== Task goal ==
Leave out every picture and set down, exactly, the lines below from the one holding "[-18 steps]" up to and including the one holding "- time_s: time".

[Records from a dataset]
--------------------------------
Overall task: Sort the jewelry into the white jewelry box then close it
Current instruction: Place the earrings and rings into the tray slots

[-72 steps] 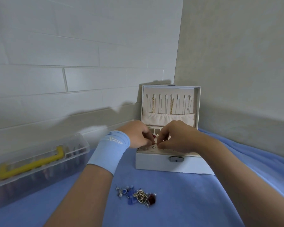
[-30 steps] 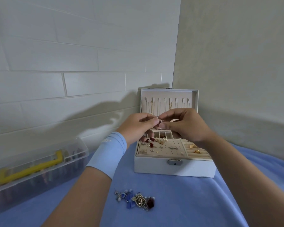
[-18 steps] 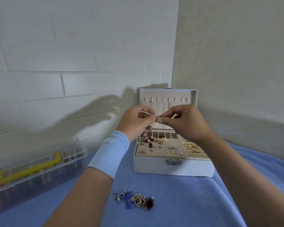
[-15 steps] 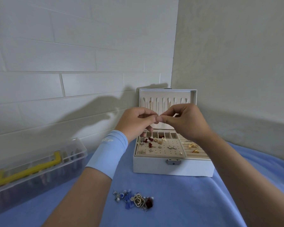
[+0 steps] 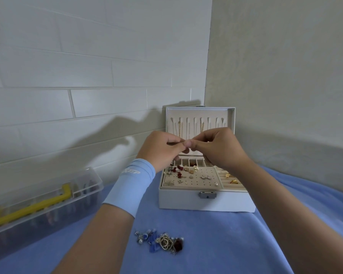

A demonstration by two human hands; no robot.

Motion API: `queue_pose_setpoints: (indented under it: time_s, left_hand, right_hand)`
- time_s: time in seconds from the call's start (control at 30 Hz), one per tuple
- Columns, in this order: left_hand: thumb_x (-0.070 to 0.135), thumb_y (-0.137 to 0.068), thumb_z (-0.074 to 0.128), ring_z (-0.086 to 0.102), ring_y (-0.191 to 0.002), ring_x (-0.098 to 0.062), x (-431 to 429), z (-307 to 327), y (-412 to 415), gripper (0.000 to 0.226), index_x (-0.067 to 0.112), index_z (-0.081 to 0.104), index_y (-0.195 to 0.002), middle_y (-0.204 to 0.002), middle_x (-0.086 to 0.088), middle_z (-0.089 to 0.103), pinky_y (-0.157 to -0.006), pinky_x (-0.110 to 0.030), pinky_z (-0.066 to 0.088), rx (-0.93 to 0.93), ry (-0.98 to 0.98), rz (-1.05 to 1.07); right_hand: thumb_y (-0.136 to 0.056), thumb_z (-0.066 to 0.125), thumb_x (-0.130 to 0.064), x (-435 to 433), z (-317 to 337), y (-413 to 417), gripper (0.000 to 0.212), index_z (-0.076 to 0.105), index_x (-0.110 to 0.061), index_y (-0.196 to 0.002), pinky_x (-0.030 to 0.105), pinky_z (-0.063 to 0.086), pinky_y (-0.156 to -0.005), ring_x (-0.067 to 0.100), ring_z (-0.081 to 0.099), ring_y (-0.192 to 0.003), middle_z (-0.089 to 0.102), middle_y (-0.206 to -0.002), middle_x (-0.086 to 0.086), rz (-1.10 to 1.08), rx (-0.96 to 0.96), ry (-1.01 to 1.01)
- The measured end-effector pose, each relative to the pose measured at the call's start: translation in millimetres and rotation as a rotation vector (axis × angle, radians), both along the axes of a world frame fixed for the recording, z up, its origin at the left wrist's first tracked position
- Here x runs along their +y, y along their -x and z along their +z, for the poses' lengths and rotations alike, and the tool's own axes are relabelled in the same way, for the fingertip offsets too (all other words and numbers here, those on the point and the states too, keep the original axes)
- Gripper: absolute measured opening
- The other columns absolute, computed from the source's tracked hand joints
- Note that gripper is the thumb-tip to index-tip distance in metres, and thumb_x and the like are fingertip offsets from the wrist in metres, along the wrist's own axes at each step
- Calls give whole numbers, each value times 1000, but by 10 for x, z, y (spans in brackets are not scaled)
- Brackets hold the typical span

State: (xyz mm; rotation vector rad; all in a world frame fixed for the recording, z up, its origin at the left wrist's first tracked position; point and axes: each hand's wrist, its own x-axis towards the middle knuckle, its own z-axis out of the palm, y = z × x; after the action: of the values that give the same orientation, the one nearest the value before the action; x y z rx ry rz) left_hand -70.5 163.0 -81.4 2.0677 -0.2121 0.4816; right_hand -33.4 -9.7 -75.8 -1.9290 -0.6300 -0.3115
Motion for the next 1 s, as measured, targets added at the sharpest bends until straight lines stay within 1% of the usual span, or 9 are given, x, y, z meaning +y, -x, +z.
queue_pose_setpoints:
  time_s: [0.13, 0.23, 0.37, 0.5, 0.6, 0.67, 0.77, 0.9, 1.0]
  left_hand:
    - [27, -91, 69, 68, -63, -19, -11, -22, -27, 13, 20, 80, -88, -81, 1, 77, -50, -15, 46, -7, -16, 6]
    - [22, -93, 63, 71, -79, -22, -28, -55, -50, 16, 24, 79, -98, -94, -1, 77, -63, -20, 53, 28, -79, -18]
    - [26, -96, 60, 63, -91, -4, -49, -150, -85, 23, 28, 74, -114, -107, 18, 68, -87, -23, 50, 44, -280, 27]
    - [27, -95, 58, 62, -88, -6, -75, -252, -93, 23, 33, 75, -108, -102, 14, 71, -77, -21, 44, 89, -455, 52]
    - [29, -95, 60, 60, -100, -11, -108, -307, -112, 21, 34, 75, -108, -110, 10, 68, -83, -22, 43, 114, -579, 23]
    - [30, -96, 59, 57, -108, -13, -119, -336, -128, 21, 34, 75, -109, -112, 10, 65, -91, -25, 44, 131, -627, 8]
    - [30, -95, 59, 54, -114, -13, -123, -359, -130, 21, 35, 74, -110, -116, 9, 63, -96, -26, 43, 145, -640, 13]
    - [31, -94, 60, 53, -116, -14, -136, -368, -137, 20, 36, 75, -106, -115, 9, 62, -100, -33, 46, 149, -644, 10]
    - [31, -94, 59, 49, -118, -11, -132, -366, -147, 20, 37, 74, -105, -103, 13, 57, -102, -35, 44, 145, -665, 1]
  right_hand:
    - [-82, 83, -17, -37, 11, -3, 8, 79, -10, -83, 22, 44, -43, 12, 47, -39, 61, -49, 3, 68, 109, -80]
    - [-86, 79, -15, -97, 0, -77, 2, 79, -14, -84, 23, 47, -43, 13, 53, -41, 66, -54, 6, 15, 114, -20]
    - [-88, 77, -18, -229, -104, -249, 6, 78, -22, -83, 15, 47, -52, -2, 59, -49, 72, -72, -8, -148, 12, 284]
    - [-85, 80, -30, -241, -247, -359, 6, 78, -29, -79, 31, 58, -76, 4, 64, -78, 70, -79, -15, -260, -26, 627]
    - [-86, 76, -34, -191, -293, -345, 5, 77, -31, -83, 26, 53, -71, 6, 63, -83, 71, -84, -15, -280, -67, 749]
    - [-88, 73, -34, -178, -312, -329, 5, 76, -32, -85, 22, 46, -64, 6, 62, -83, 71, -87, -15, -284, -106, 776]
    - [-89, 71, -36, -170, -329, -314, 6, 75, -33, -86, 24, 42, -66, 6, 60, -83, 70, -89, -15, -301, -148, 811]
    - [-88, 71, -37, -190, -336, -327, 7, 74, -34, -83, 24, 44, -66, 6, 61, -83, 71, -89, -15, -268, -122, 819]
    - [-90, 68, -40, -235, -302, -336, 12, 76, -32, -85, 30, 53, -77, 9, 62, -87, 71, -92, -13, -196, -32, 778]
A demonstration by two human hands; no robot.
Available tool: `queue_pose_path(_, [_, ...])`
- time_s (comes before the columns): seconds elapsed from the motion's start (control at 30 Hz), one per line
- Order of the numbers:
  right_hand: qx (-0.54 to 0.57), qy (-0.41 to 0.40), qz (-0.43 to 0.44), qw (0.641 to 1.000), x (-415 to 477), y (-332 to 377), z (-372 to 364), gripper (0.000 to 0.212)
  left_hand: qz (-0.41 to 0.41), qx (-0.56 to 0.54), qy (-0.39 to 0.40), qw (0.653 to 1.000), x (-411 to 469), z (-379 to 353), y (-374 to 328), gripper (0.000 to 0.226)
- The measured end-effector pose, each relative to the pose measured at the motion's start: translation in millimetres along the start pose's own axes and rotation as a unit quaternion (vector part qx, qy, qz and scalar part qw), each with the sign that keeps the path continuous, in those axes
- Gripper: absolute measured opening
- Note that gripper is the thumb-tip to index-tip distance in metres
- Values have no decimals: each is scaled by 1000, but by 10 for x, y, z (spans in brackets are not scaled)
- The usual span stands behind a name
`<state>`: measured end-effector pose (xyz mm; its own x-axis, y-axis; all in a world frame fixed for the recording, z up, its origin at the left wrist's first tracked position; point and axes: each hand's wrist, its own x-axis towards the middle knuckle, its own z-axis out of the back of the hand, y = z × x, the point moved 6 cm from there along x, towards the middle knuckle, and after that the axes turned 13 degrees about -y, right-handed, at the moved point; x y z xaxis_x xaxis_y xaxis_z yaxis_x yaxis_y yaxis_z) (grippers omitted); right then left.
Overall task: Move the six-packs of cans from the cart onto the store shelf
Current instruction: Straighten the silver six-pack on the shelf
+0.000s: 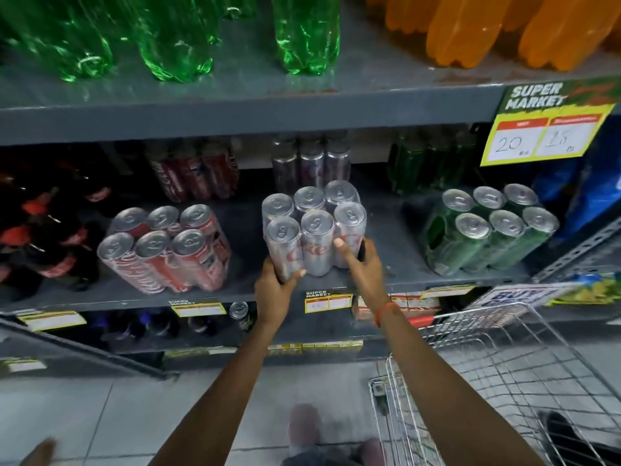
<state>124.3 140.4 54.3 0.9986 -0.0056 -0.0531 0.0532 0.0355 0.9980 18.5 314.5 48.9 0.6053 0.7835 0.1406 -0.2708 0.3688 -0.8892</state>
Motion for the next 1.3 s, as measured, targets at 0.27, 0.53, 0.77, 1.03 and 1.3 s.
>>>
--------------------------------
== Response area ==
[-18 steps] 
[-15 steps] 
[+0 steps] 

A demonstration by two human hands; no robot.

Motion API: `queue_pose_setpoints: (indented under it: time_s, left_hand, right_hand)`
- time_s: time in seconds from the call's start (control at 30 Hz), one per tuple

No further output remains.